I am attempting to create a pathfinding algorithm for a game. Basically, after the player rolls a number, I need to determine all possible locations that the player can end up on a grid. The player cannot move directly backwards after a given step, and the player can only move one grid square per step.
The problem is, right now I am attempting to brute force the solution by recursively navigating along the graph and manually checking each valid move.
Pseudocode:
// Recursive function for navigating one step at a time.
function navigate($stamina, $coords, $coords_previous)
{
// If the movement stamina has not been spent.
if ($stamina != 0)
{
// Note: there may be less than four neighboring
// cells in a given location due to obstacles.

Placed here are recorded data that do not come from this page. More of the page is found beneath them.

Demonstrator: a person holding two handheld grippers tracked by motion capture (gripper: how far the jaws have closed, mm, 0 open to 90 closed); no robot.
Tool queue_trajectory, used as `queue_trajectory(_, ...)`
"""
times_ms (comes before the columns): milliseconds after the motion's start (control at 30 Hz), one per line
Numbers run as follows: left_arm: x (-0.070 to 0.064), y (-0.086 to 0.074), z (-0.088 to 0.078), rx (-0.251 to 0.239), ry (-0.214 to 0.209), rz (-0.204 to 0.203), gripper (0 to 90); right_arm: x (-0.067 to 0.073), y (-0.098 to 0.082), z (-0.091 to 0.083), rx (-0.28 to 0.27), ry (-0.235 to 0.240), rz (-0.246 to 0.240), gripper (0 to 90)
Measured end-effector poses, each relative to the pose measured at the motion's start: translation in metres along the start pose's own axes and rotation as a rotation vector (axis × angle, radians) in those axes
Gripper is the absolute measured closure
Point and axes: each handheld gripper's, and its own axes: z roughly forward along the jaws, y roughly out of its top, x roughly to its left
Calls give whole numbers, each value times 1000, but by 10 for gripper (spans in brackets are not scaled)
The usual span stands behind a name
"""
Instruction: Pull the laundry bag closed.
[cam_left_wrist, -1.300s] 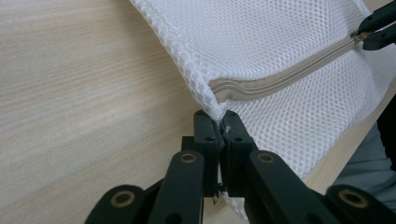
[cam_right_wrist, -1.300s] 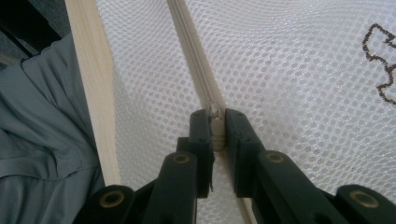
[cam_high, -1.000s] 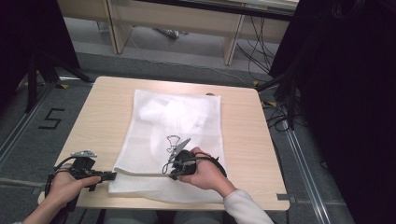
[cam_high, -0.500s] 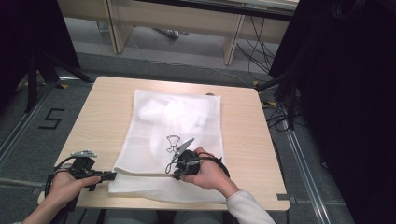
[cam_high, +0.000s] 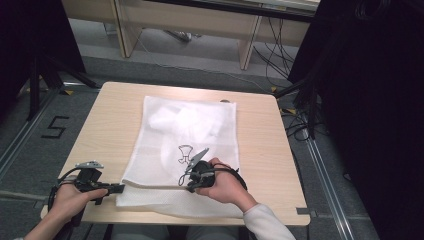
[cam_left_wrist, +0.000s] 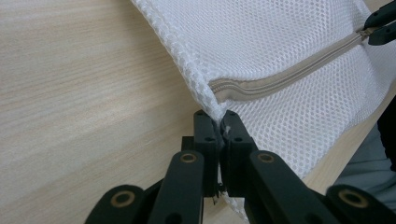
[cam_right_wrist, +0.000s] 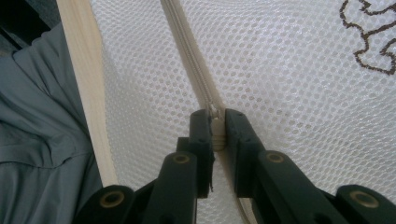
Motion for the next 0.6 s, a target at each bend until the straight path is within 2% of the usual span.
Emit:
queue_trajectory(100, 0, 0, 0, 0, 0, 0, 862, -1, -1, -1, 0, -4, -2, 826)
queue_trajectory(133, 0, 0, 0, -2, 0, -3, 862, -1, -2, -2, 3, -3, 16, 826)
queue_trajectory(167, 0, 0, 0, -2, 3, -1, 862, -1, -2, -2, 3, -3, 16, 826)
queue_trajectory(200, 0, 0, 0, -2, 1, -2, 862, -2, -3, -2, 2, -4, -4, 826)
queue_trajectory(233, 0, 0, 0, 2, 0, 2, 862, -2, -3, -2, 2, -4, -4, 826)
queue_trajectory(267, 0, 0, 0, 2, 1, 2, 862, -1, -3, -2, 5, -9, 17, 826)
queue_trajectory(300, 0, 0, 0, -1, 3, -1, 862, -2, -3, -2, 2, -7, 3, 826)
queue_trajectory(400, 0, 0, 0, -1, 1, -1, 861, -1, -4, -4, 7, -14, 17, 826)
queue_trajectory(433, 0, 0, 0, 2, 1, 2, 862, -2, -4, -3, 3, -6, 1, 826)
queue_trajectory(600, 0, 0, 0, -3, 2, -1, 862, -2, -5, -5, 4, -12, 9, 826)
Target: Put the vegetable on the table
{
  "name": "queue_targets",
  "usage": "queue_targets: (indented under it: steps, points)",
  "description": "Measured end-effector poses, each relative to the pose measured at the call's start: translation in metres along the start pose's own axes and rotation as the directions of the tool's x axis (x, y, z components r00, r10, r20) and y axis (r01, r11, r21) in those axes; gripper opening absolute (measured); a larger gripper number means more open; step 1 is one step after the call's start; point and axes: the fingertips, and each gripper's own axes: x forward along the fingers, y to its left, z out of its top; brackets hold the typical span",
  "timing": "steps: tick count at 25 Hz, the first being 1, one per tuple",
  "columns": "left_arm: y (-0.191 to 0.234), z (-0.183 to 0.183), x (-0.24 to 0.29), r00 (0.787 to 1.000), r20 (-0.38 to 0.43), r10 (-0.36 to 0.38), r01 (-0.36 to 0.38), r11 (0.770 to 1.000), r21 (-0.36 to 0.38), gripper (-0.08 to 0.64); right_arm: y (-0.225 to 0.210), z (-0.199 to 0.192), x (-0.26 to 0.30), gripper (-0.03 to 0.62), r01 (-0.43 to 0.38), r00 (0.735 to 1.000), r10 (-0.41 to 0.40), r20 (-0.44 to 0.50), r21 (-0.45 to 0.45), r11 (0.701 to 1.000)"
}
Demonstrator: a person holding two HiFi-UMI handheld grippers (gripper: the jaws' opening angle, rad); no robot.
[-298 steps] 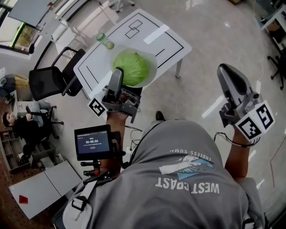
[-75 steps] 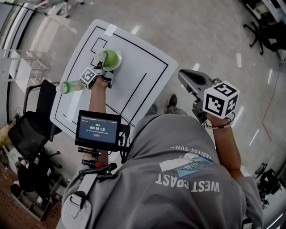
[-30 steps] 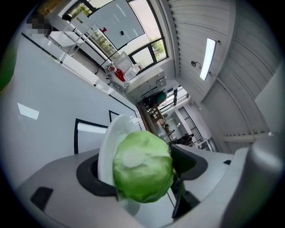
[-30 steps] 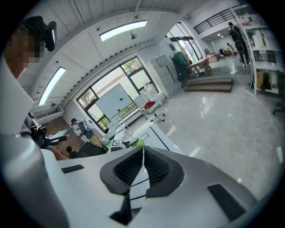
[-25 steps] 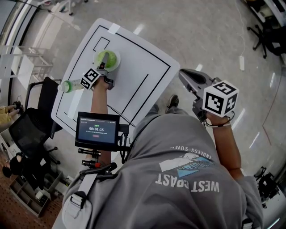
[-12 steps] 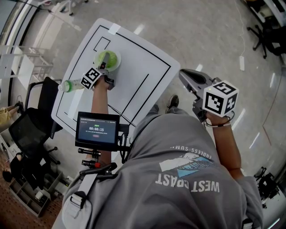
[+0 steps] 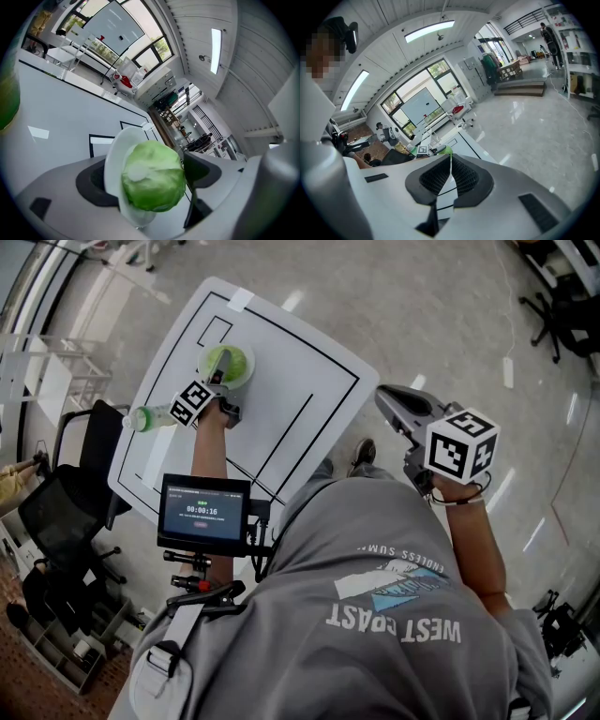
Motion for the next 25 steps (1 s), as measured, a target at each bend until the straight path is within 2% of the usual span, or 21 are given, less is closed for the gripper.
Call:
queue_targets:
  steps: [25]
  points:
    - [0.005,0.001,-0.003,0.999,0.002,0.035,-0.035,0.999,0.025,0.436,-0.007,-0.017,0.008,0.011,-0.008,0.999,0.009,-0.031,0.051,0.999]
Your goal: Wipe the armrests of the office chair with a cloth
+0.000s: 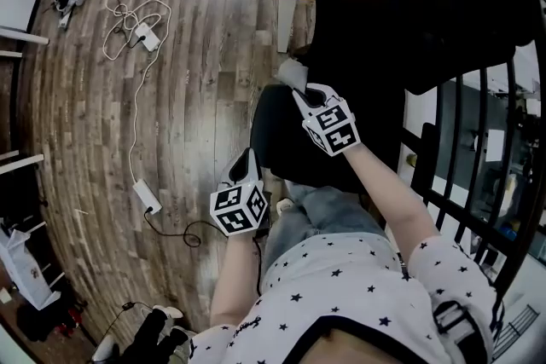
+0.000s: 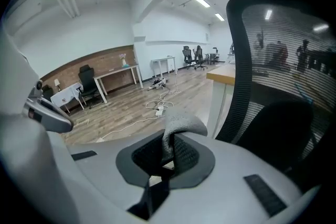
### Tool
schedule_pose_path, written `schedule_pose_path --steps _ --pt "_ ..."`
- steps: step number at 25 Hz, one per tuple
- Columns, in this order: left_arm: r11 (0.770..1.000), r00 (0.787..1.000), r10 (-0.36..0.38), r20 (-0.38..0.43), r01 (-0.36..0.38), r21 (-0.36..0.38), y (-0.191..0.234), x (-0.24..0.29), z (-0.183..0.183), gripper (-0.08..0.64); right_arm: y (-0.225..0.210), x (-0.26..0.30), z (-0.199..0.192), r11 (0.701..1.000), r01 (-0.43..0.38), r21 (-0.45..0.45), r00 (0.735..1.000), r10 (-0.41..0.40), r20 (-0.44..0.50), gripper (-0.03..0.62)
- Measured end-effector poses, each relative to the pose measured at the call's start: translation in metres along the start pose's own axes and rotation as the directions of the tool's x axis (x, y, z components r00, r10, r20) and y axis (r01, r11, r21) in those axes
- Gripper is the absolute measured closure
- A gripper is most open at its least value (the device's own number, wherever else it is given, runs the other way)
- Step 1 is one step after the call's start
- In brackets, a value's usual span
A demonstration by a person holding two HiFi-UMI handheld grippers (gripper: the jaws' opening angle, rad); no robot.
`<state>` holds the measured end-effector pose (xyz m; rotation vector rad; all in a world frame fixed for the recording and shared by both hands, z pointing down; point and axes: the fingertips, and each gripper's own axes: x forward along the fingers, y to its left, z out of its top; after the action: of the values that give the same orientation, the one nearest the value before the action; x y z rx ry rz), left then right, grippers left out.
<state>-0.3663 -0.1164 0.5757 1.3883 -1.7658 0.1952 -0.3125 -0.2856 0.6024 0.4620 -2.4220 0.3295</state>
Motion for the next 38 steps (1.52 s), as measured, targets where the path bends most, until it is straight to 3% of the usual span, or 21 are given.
schedule_pose_path --steps 21,38 --pt "0.999 0.999 0.015 -0.048 -0.017 -0.052 0.015 0.022 -0.019 0.554 -0.005 0.071 -0.049 0.998 -0.008 -0.066 0.989 -0.002 -0.149 0.561" --pt "0.997 0.998 0.015 -0.053 -0.019 -0.081 0.014 0.009 -0.041 0.554 0.01 0.074 -0.049 0.996 -0.005 -0.09 0.987 -0.01 -0.16 0.561"
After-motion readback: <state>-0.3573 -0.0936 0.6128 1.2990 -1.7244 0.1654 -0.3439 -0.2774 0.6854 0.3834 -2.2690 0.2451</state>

foreach ($neighboring_cells as $coords_neighboring)
{
// If the coordinates of the neighbor are not the same as the
// coordinates of the previous move (we can't move backwards)
if ($coords_neighboring != $coords_previous)
{
$stamina--;
// Recurse.
navigate($stamina, $coords_neighboring, $coords);
}
}
}
else
{
// No more stamina.
// Add $coords to our array of endpoints.
}
}
This works for small rolls (low $stamina values). However, as $stamina increases, this methodology starts to become super redundant. This is due to the fact that the player can move in circles over and over again, exponentially increasing the number of potential endpoints.
My question is, what can be done to decrease redundancy in the above function?
Define a state as a combination of a grid position and a facing (i.e., the direction the player moved in to get there). This is useful because we can define successors of a given state: in particular, those at adjacent grid positions (with appropriate facings) other than the one the player just came from.
Then compute the set of states reachable in n steps. For n=0, this is just the player's initial position (with a special "no facing" value if the first move can be in any direction). To compute it for n+1, generate all valid moves from each of the states in the previous set, discarding any duplicates. When you reach the set for $stamina steps, just discard the facings (and any duplicate positions).
This is similar to a breadth-first search on a graph whose vertices are the states and whose edges connect a state to its successor states. However, here we don't disregard new (longer) paths to a state, since some positions might be reachable (in exactly $stamina steps!) only via looping back. One could also include the remaining stamina in the state (and define no edges away from a state with 0 moves left); then you would perform a normal graph search and collect all the leaves.
In either case these would probably be implicit graphs, but the algorithm is clearer implemented directly rather than in terms of a graph.